*** Opening of Record extracts ***

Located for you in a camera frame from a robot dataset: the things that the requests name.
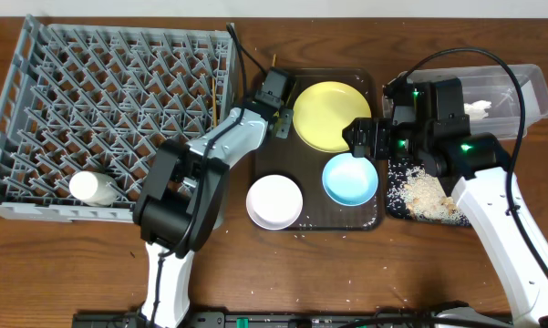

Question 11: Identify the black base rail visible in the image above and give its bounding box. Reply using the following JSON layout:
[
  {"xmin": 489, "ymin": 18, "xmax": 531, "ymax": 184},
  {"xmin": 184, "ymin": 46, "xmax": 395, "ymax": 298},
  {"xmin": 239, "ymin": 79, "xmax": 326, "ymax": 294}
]
[{"xmin": 71, "ymin": 302, "xmax": 512, "ymax": 328}]

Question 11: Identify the dark brown serving tray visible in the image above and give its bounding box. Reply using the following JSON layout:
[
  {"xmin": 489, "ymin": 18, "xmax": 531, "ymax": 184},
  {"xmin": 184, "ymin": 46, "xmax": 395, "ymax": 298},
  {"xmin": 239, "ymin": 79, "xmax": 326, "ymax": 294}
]
[{"xmin": 252, "ymin": 67, "xmax": 385, "ymax": 231}]

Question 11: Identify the light blue bowl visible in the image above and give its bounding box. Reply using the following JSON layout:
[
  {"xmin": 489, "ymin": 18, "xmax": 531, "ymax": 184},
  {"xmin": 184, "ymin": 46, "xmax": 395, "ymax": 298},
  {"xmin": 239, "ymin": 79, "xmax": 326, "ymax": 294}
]
[{"xmin": 322, "ymin": 153, "xmax": 379, "ymax": 207}]

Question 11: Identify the clear plastic bin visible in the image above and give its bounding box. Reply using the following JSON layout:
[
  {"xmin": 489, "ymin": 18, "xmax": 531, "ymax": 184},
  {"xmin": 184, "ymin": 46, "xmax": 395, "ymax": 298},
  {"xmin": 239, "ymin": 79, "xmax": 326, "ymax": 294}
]
[{"xmin": 408, "ymin": 64, "xmax": 548, "ymax": 140}]

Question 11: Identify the rice and nutshell pile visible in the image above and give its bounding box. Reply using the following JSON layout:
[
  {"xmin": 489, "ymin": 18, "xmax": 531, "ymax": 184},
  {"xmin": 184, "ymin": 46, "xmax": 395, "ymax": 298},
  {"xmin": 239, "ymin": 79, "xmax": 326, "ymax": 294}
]
[{"xmin": 387, "ymin": 164, "xmax": 470, "ymax": 227}]

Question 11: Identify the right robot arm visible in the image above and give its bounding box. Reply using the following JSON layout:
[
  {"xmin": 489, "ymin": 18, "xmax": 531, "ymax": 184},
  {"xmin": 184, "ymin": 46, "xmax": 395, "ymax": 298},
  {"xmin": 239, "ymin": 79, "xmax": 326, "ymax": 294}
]
[{"xmin": 342, "ymin": 118, "xmax": 548, "ymax": 327}]

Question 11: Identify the white napkin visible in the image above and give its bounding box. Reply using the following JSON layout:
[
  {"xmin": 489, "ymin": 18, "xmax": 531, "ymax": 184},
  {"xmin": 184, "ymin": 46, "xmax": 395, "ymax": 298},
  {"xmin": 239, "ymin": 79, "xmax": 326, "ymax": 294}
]
[{"xmin": 464, "ymin": 100, "xmax": 491, "ymax": 121}]

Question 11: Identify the black tray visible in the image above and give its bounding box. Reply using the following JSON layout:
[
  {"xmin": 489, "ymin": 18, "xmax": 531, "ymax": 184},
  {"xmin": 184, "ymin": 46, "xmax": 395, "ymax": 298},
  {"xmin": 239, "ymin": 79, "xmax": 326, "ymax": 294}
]
[{"xmin": 385, "ymin": 154, "xmax": 473, "ymax": 228}]

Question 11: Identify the pink bowl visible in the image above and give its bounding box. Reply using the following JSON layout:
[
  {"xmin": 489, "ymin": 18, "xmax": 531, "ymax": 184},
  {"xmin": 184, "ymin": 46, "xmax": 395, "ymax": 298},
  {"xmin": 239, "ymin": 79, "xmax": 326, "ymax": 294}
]
[{"xmin": 245, "ymin": 175, "xmax": 304, "ymax": 231}]

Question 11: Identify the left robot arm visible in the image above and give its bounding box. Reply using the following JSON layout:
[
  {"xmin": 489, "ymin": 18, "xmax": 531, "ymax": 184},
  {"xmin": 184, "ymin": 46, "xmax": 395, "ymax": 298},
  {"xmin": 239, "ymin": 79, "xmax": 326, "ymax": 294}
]
[{"xmin": 133, "ymin": 90, "xmax": 290, "ymax": 327}]

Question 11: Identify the white cup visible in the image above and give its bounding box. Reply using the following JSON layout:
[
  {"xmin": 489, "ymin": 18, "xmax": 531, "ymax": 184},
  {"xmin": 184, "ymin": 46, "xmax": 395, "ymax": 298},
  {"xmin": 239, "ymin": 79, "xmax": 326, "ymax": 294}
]
[{"xmin": 69, "ymin": 170, "xmax": 117, "ymax": 206}]

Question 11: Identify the grey dish rack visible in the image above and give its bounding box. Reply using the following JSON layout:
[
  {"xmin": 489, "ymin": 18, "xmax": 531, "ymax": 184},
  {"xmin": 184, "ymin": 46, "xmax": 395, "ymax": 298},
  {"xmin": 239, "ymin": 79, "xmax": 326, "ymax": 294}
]
[{"xmin": 0, "ymin": 16, "xmax": 238, "ymax": 223}]

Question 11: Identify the yellow plate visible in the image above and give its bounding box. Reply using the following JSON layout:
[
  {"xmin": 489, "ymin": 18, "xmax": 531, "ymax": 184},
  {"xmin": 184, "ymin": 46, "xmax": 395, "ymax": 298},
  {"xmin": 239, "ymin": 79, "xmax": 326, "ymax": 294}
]
[{"xmin": 293, "ymin": 81, "xmax": 371, "ymax": 153}]

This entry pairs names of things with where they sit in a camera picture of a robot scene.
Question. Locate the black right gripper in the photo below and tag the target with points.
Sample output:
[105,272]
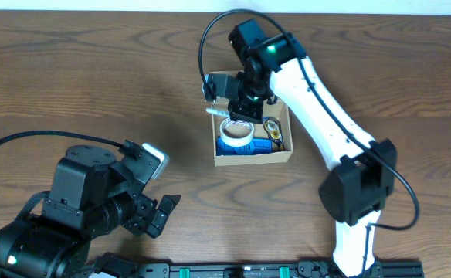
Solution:
[236,110]

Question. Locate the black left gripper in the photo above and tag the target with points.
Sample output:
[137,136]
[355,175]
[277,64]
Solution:
[140,218]

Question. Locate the brown cardboard box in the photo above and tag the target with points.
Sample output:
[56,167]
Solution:
[282,113]

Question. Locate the yellow correction tape dispenser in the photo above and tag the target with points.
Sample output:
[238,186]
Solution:
[273,129]

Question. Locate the white whiteboard marker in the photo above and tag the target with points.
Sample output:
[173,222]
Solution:
[219,113]

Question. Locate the white masking tape roll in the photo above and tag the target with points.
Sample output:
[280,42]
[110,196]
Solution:
[236,133]

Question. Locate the blue plastic case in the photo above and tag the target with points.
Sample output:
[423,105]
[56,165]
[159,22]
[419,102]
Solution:
[256,146]

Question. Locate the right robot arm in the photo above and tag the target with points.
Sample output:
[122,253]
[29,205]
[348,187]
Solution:
[361,169]

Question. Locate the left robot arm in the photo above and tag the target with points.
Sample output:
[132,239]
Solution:
[93,193]

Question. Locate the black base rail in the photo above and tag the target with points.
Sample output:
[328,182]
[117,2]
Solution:
[118,267]

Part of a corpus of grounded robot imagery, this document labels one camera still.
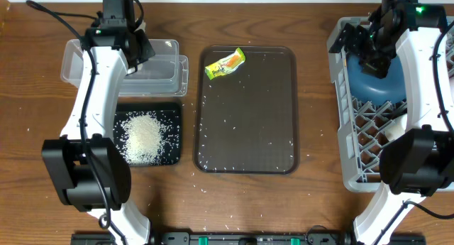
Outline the cream paper cup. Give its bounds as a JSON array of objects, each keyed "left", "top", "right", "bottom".
[{"left": 384, "top": 114, "right": 407, "bottom": 141}]

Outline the silver foil wrapper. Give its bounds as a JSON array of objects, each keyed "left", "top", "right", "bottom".
[{"left": 127, "top": 63, "right": 143, "bottom": 75}]

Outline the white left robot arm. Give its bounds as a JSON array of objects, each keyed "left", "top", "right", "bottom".
[{"left": 42, "top": 28, "right": 154, "bottom": 244}]

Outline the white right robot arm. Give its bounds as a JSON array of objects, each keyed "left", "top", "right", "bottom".
[{"left": 330, "top": 0, "right": 453, "bottom": 244}]

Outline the black waste tray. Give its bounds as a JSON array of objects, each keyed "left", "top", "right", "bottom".
[{"left": 113, "top": 102, "right": 182, "bottom": 167}]

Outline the grey plastic dishwasher rack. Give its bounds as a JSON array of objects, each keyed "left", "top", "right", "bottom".
[{"left": 328, "top": 27, "right": 453, "bottom": 192}]

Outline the clear plastic bin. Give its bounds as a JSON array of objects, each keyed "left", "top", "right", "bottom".
[{"left": 60, "top": 39, "right": 189, "bottom": 97}]

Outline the yellow green snack wrapper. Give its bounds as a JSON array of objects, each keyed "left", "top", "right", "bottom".
[{"left": 204, "top": 48, "right": 245, "bottom": 80}]

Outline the dark brown serving tray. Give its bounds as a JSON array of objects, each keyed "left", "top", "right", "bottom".
[{"left": 193, "top": 45, "right": 299, "bottom": 175}]

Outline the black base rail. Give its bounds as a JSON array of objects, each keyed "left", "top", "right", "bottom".
[{"left": 70, "top": 232, "right": 427, "bottom": 245}]

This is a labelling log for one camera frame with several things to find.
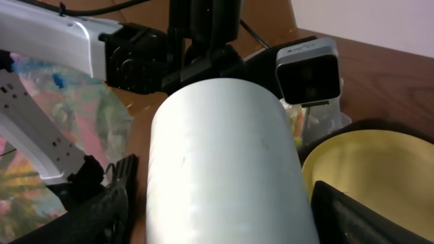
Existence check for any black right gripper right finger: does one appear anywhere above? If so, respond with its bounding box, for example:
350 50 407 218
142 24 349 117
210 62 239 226
311 181 430 244

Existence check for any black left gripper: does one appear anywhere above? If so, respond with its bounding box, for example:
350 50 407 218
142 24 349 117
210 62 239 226
98 0 281 96

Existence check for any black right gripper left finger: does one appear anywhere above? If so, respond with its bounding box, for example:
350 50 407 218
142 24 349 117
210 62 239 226
13 154 138 244

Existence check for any yellow plate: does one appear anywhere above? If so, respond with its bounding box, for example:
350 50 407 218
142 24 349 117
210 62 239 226
302 129 433 241

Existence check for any white green cup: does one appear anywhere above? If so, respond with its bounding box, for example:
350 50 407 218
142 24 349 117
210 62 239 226
146 79 319 243

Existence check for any green snack wrapper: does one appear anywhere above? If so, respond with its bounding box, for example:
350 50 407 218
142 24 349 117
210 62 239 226
286 105 306 147

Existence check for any clear plastic bin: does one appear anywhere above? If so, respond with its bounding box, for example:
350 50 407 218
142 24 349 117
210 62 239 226
280 98 351 148

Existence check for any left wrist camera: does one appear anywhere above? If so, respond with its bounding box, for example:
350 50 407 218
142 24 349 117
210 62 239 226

*** Close of Record extracts ***

* _Exercise objective_
Reproduce every line from the preceding data in which the word "bowl" can be found.

* _Completed task_
Question 11: Identify the light blue bowl visible in the image above and give its bounding box. Reply using the following JSON layout:
Question 11: Identify the pink bowl visible in the image above and give its bounding box. Reply using the following JSON layout:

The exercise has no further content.